Assignment: Only one stretch of the data below is wanted: the lines starting at the one with "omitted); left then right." and ending at the one with "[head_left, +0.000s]", both included, given again exactly.
** Supplied material follows **
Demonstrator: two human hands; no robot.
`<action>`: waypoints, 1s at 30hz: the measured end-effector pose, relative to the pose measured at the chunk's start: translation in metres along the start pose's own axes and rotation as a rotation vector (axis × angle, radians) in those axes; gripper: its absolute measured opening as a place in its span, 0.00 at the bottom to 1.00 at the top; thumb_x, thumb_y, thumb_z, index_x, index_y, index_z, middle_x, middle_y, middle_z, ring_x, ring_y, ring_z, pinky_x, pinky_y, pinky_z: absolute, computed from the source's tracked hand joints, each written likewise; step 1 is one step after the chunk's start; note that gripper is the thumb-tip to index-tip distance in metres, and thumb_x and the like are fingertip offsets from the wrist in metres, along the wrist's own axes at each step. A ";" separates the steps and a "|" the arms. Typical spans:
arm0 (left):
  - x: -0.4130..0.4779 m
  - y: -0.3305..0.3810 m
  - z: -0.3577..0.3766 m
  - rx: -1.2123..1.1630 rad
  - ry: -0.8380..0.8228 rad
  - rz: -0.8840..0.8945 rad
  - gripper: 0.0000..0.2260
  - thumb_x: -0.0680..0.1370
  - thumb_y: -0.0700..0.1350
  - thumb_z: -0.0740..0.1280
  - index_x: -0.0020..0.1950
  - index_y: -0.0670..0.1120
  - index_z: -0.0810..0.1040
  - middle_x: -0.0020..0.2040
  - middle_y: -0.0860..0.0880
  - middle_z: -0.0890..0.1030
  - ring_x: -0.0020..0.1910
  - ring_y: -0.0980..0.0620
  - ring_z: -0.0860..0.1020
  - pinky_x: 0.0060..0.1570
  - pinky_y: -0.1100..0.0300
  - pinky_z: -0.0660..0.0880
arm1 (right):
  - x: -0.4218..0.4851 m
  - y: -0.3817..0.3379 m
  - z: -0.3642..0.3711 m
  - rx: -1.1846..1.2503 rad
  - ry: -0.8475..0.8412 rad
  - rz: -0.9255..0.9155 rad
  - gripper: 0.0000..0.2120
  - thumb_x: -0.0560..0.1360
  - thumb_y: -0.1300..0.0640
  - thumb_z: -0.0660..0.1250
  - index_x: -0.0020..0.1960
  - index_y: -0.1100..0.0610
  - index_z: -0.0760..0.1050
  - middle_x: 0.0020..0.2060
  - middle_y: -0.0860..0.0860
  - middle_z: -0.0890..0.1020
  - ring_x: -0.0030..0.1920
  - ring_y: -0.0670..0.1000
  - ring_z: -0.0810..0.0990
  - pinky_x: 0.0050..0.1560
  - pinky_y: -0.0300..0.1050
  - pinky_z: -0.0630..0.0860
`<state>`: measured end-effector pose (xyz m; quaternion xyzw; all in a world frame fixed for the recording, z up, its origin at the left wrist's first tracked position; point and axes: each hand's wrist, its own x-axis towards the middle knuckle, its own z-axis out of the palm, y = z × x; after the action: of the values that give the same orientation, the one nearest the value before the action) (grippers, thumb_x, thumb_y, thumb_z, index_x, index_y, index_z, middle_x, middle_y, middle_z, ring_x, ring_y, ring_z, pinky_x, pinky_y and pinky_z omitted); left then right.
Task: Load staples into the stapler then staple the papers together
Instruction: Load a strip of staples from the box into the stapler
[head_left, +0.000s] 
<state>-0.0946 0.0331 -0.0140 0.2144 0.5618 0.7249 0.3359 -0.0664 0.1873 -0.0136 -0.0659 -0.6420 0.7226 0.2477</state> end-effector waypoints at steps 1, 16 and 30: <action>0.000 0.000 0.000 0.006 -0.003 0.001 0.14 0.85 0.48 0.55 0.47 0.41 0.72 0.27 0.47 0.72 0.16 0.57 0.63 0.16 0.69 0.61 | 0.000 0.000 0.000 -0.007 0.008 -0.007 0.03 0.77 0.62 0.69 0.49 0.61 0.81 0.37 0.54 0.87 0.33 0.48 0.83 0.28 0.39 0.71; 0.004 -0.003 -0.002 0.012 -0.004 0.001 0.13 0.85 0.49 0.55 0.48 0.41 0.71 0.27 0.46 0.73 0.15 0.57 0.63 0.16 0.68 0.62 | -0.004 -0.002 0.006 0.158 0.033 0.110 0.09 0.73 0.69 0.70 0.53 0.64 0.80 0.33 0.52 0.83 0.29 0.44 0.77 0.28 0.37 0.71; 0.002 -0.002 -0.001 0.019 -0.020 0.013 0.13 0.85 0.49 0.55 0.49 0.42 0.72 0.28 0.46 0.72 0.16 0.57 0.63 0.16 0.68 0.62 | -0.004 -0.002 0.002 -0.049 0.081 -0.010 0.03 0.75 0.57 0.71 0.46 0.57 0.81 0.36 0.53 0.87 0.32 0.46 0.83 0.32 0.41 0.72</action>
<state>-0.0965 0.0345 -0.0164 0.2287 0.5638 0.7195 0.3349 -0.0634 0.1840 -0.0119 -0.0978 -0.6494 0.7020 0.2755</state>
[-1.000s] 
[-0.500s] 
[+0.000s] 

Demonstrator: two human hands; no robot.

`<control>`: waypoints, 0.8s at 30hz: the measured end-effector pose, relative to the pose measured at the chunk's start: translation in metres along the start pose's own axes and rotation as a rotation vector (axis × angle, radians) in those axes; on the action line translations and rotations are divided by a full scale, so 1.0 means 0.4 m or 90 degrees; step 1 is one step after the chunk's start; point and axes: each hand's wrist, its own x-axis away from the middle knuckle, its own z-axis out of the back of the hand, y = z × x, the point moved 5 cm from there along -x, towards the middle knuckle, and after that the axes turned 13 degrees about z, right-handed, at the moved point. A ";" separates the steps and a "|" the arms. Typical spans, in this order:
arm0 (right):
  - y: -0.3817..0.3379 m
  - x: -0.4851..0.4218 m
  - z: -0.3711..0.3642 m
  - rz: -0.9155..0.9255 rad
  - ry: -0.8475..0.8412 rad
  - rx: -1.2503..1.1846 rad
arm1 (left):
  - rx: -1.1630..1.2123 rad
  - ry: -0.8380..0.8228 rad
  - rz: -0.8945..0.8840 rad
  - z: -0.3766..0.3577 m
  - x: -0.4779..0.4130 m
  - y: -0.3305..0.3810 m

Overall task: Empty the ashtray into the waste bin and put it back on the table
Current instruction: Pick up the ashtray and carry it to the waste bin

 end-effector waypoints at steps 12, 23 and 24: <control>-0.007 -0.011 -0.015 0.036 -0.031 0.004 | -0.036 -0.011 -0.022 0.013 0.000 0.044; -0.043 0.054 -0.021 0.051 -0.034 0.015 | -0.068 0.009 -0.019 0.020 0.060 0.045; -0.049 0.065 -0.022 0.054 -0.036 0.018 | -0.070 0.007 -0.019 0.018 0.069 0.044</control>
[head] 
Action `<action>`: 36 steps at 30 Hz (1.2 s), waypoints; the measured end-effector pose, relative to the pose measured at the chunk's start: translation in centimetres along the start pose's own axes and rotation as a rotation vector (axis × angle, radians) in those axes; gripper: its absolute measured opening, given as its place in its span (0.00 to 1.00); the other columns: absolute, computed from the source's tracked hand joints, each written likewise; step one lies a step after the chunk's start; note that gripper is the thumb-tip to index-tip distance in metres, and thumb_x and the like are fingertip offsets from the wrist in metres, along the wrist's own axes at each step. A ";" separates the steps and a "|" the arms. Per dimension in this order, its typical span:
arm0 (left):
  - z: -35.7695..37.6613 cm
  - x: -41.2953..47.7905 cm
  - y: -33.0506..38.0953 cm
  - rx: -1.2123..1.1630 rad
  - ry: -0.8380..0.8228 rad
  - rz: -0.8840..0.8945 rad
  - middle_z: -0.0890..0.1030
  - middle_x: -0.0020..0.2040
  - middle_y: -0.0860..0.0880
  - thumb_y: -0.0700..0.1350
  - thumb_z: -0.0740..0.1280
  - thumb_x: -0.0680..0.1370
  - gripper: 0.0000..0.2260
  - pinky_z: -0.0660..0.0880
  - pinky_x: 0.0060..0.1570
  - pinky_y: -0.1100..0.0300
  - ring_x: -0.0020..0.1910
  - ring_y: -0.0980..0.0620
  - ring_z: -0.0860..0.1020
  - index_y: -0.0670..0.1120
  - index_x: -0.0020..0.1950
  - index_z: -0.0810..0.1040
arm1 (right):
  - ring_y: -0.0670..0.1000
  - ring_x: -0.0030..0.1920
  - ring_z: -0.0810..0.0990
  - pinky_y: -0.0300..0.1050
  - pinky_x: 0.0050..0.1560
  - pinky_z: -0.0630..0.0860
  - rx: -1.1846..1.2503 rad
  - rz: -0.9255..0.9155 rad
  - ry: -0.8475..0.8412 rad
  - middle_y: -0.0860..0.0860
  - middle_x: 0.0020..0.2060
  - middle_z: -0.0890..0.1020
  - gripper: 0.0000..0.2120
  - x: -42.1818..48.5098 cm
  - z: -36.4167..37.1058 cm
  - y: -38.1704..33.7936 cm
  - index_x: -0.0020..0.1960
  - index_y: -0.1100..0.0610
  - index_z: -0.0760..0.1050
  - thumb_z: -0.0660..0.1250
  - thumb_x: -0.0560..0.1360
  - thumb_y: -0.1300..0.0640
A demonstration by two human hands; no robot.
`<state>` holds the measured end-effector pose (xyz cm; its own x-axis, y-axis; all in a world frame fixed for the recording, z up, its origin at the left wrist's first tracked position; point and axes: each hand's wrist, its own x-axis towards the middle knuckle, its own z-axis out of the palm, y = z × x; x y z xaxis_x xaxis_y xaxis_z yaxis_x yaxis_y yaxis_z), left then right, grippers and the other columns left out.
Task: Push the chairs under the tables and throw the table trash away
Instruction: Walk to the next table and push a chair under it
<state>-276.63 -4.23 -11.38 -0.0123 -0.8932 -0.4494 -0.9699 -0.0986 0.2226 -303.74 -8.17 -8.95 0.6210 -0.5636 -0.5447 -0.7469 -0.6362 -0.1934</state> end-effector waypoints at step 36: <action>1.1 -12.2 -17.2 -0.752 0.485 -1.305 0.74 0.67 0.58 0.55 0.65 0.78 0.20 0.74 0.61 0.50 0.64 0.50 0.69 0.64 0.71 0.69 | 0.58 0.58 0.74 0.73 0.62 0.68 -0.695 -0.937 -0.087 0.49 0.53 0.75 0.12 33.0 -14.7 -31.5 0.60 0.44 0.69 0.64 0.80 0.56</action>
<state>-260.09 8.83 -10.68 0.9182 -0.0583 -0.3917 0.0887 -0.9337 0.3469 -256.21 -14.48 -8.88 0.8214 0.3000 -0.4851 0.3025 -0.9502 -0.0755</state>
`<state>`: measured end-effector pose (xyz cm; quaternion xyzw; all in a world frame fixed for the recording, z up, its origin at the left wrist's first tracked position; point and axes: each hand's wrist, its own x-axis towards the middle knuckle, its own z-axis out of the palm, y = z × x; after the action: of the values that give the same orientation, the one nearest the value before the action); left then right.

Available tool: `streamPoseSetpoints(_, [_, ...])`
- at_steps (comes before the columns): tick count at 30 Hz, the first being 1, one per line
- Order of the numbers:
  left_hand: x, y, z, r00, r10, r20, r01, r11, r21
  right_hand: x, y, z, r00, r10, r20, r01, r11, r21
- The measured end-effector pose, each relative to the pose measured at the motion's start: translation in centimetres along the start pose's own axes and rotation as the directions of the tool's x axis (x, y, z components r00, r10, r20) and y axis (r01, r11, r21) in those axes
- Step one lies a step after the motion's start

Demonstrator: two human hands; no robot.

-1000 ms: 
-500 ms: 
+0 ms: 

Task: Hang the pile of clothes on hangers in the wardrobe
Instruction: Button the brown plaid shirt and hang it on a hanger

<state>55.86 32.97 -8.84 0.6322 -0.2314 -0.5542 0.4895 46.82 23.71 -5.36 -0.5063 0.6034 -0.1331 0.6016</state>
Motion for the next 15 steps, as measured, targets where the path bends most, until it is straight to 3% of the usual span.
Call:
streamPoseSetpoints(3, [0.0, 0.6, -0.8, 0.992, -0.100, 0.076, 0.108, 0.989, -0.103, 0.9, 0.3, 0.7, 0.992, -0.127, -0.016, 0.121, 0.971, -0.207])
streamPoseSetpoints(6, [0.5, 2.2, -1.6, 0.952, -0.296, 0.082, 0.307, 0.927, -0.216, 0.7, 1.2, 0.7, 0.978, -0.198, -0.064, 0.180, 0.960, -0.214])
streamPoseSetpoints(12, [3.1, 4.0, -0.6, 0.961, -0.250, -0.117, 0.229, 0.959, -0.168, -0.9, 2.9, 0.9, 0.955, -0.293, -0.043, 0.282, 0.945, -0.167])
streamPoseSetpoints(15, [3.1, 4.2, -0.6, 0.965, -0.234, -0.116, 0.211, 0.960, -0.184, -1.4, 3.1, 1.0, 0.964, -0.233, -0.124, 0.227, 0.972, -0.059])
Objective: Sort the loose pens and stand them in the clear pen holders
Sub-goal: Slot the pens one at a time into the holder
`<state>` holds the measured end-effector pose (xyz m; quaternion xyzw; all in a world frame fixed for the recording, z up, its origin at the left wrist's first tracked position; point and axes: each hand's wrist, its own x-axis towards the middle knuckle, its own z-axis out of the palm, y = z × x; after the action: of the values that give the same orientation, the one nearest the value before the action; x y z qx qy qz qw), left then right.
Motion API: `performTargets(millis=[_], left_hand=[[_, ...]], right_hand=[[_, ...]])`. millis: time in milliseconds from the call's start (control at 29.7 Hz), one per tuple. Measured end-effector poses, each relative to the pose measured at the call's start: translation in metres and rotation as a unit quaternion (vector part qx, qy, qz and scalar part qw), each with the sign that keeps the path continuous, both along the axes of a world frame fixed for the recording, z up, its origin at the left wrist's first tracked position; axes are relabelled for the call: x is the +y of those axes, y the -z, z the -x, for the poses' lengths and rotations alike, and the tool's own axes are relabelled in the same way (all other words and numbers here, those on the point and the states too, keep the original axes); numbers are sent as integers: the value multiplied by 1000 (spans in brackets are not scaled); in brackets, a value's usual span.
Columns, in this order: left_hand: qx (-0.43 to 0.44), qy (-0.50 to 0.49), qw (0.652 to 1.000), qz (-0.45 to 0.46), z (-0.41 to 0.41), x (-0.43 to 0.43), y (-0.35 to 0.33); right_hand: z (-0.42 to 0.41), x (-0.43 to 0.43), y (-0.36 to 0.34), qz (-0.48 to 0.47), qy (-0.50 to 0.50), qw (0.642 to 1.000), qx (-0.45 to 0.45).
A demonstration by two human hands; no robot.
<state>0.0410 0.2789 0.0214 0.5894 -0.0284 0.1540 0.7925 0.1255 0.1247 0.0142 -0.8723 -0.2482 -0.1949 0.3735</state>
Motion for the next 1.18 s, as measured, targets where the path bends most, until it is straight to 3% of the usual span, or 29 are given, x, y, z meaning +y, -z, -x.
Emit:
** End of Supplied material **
Problem solution:
`<state>`: measured end-effector pose (xyz m; quaternion xyzw; all in a world frame fixed for the recording, z up, its origin at the left wrist's first tracked position; point and axes: each hand's wrist, its own x-axis towards the middle knuckle, its own z-axis out of the palm, y = z × x; after the action: of the values that give the same orientation, the one nearest the value before the action) (grippers, thumb_x, thumb_y, thumb_z, index_x, index_y, index_z, middle_x, middle_y, middle_z, ring_x, ring_y, ring_z, pinky_x, pinky_y and pinky_z omitted); left then right.
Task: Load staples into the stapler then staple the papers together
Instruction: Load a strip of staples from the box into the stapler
[head_left, +0.000s] 

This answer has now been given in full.